#### THE DATA ####

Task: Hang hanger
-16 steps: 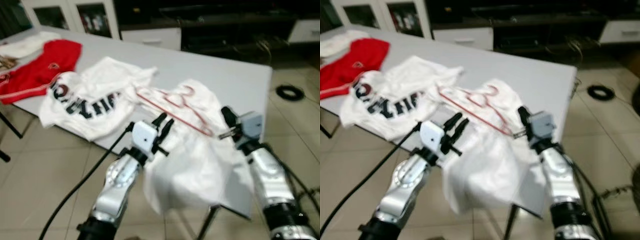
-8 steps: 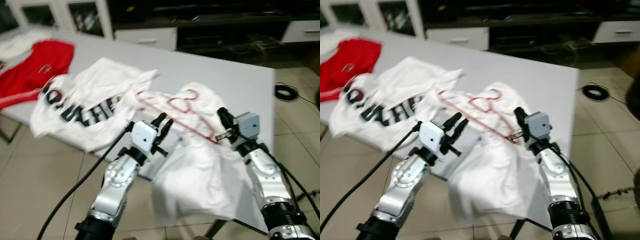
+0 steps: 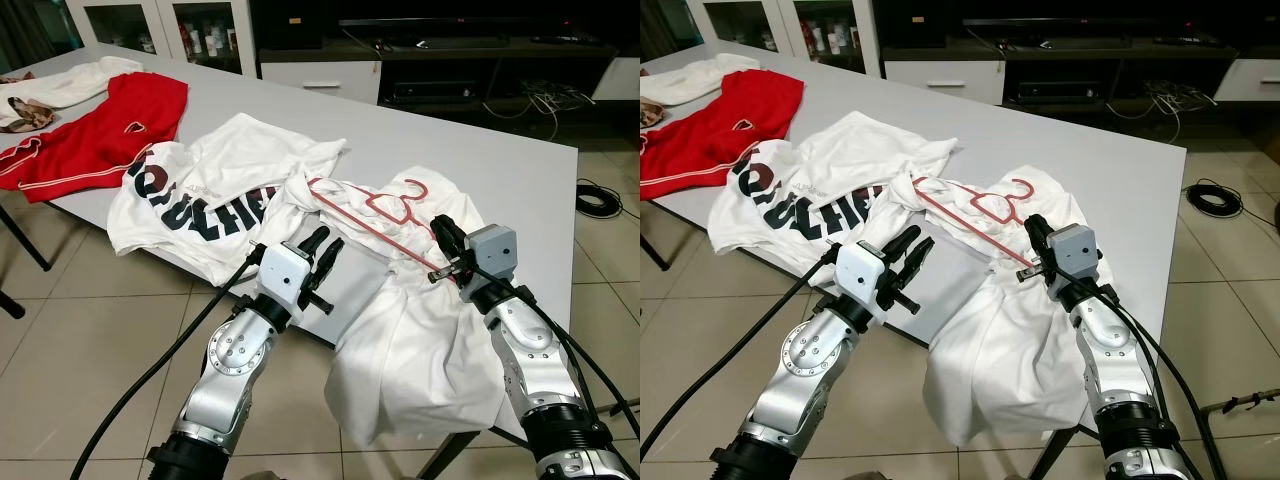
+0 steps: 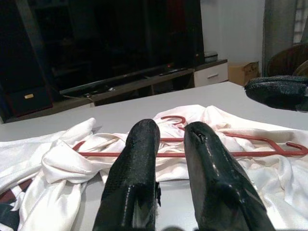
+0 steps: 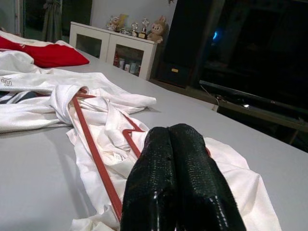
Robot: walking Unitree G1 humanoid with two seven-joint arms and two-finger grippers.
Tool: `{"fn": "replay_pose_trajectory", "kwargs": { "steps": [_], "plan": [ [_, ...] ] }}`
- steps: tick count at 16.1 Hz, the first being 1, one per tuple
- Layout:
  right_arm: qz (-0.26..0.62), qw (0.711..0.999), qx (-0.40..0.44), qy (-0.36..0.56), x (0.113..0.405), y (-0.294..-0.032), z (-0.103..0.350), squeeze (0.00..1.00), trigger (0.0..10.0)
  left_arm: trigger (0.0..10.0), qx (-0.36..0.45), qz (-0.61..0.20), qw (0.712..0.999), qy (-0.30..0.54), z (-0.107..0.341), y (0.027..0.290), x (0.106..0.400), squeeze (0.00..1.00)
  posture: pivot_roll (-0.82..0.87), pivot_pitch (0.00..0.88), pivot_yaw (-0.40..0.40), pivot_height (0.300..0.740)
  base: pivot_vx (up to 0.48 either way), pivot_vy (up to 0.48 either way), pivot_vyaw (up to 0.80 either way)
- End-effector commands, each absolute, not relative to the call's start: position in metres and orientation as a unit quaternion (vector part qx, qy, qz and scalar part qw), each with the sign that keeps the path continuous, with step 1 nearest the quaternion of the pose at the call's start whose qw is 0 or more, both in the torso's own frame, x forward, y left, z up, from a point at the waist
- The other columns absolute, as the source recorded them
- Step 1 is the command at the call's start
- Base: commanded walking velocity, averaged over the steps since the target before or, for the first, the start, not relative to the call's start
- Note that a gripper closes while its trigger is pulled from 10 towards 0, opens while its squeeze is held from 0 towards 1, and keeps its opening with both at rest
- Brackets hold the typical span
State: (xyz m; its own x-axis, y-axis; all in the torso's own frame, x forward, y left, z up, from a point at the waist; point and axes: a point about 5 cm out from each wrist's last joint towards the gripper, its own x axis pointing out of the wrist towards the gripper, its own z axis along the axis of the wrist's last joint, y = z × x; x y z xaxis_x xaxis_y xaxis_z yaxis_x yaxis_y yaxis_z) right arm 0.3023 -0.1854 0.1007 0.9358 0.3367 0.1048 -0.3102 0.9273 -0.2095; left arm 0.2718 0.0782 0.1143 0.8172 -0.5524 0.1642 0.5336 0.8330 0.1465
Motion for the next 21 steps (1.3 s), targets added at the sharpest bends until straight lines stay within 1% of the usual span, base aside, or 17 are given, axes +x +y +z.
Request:
{"fn": "replay_pose_trajectory", "kwargs": {
  "steps": [1, 4, 5, 6, 7, 8, 9, 10, 12, 14, 17, 18, 19, 20, 21],
  "plan": [
    [0.166, 0.978, -0.100, -0.071, 0.306, -0.183, 0.104, 0.00, 10.0, 10.0, 0.052, -0.286, 0.952, -0.100, 0.115, 0.078, 0.272, 0.00, -0.07, 0.000, 0.051, 0.736, 0.000, 0.000, 0.00],
    [0.160, 0.980, -0.117, -0.034, 0.311, -0.183, 0.097, 0.00, 10.0, 10.0, 0.052, -0.286, 0.952, -0.100, 0.115, 0.078, 0.272, 0.00, -0.06, 0.000, 0.048, 0.736, 0.000, 0.000, 0.00],
    [0.165, 0.979, -0.120, -0.001, 0.315, -0.181, 0.092, 0.00, 10.0, 10.0, 0.057, -0.289, 0.951, -0.100, 0.115, 0.078, 0.272, 0.00, -0.06, 0.000, 0.049, 0.736, 0.000, 0.000, 0.00],
    [0.171, 0.979, -0.114, 0.017, 0.319, -0.178, 0.092, 0.00, 10.0, 10.0, 0.065, -0.293, 0.949, -0.101, 0.115, 0.079, 0.272, 0.00, -0.06, 0.000, 0.050, 0.736, 0.000, 0.000, 0.00],
    [0.177, 0.980, -0.086, 0.020, 0.324, -0.174, 0.099, 0.02, 10.0, 10.0, 0.091, -0.302, 0.943, -0.105, 0.116, 0.083, 0.273, 0.00, -0.06, 0.000, 0.051, 0.736, 0.000, 0.000, 0.00],
    [0.181, 0.981, -0.066, 0.022, 0.328, -0.172, 0.105, 0.15, 10.0, 10.0, 0.112, -0.309, 0.938, -0.108, 0.117, 0.087, 0.274, 0.00, -0.06, 0.000, 0.051, 0.736, 0.000, 0.000, 0.00],
    [0.183, 0.981, -0.055, 0.028, 0.333, -0.170, 0.110, 0.35, 10.0, 10.0, 0.122, -0.311, 0.936, -0.109, 0.119, 0.092, 0.277, 0.00, -0.06, 0.000, 0.051, 0.736, 0.000, 0.000, 0.00],
    [0.185, 0.981, -0.044, 0.033, 0.336, -0.168, 0.114, 0.50, 10.0, 10.0, 0.137, -0.312, 0.934, -0.111, 0.121, 0.099, 0.279, 0.00, -0.06, 0.000, 0.054, 0.736, 0.000, 0.000, 0.00],
    [0.190, 0.980, -0.033, 0.047, 0.338, -0.166, 0.116, 0.50, 10.0, 10.0, 0.157, -0.317, 0.929, -0.111, 0.123, 0.105, 0.282, 0.00, -0.06, 0.000, 0.058, 0.736, 0.000, 0.000, 0.00],
    [0.200, 0.977, -0.026, 0.070, 0.337, -0.165, 0.115, 0.50, 10.0, 10.0, 0.173, -0.331, 0.921, -0.110, 0.124, 0.106, 0.282, 0.00, -0.07, 0.000, 0.065, 0.736, 0.000, 0.000, 0.00],
    [0.202, 0.973, -0.036, 0.104, 0.334, -0.163, 0.110, 0.47, 10.0, 10.0, 0.198, -0.394, 0.892, -0.099, 0.121, 0.100, 0.273, 0.00, -0.08, 0.000, 0.079, 0.736, 0.000, 0.000, 0.00],
    [0.191, 0.974, -0.037, 0.118, 0.334, -0.164, 0.107, 0.46, 10.0, 10.0, 0.212, -0.424, 0.876, -0.092, 0.119, 0.099, 0.269, 0.00, -0.08, 0.000, 0.088, 0.736, 0.000, 0.000, 0.00],
    [0.181, 0.973, -0.040, 0.138, 0.334, -0.165, 0.103, 0.41, 10.0, 10.0, 0.223, -0.443, 0.864, -0.082, 0.117, 0.100, 0.267, 0.00, -0.08, 0.000, 0.094, 0.736, 0.000, 0.000, 0.00],
    [0.181, 0.971, -0.044, 0.148, 0.334, -0.164, 0.100, 0.33, 10.0, 10.0, 0.224, -0.444, 0.864, -0.080, 0.117, 0.102, 0.267, 0.00, -0.08, 0.000, 0.098, 0.736, 0.000, 0.000, 0.00],
    [0.181, 0.969, -0.048, 0.162, 0.333, -0.163, 0.096, 0.27, 10.0, 10.0, 0.224, -0.444, 0.864, -0.079, 0.117, 0.102, 0.268, 0.00, -0.08, 0.000, 0.098, 0.736, 0.000, 0.000, 0.00]
  ]
}}
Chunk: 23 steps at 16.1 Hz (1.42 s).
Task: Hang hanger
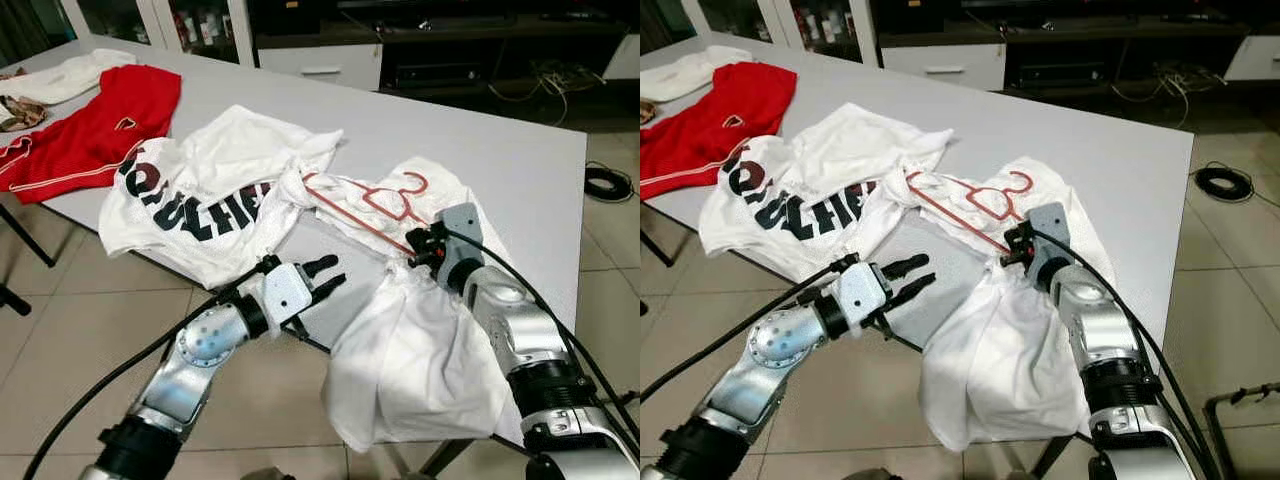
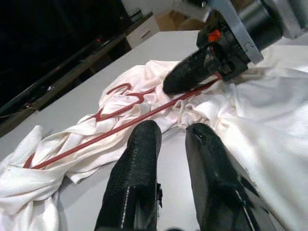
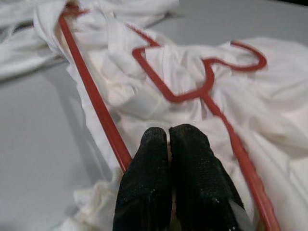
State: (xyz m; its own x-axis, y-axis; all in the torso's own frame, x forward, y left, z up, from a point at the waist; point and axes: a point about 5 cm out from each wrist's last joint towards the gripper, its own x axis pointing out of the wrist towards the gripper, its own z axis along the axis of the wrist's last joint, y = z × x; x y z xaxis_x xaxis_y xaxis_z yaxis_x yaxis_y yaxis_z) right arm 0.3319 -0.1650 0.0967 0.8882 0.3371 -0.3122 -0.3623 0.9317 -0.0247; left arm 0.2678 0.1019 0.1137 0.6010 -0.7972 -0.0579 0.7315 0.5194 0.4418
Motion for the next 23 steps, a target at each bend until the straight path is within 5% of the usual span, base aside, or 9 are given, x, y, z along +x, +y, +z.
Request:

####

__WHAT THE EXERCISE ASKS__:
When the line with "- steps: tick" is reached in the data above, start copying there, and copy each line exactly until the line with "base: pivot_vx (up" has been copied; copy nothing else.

__ANSWER BOX__:
- steps: tick count at 16.1 Hz, the first being 1, one per tuple
- Layout:
  right_arm: qz (-0.26..0.62), qw (0.711..0.999), qx (-0.40..0.44), qy (-0.36..0.56), x (0.113..0.405), y (-0.294..-0.032), z (-0.103..0.350), squeeze (0.00..1.00), trigger (0.0..10.0)
  left_arm: trigger (0.0..10.0), qx (-0.36..0.45), qz (-0.61..0.20), qw (0.712..0.999), qy (-0.30..0.54), z (-0.107..0.341), y (0.027..0.290), x (0.106..0.400), squeeze (0.00..1.00)
  posture: pivot_roll (-0.82..0.87), pivot_pitch (0.00..0.88), pivot_yaw (-0.40..0.40), pivot_height (0.300..0.740)
  base: pivot_vx (up to 0.48 either way), pivot_vy (up to 0.48 either way), pivot_vyaw (up to 0.80 either way)

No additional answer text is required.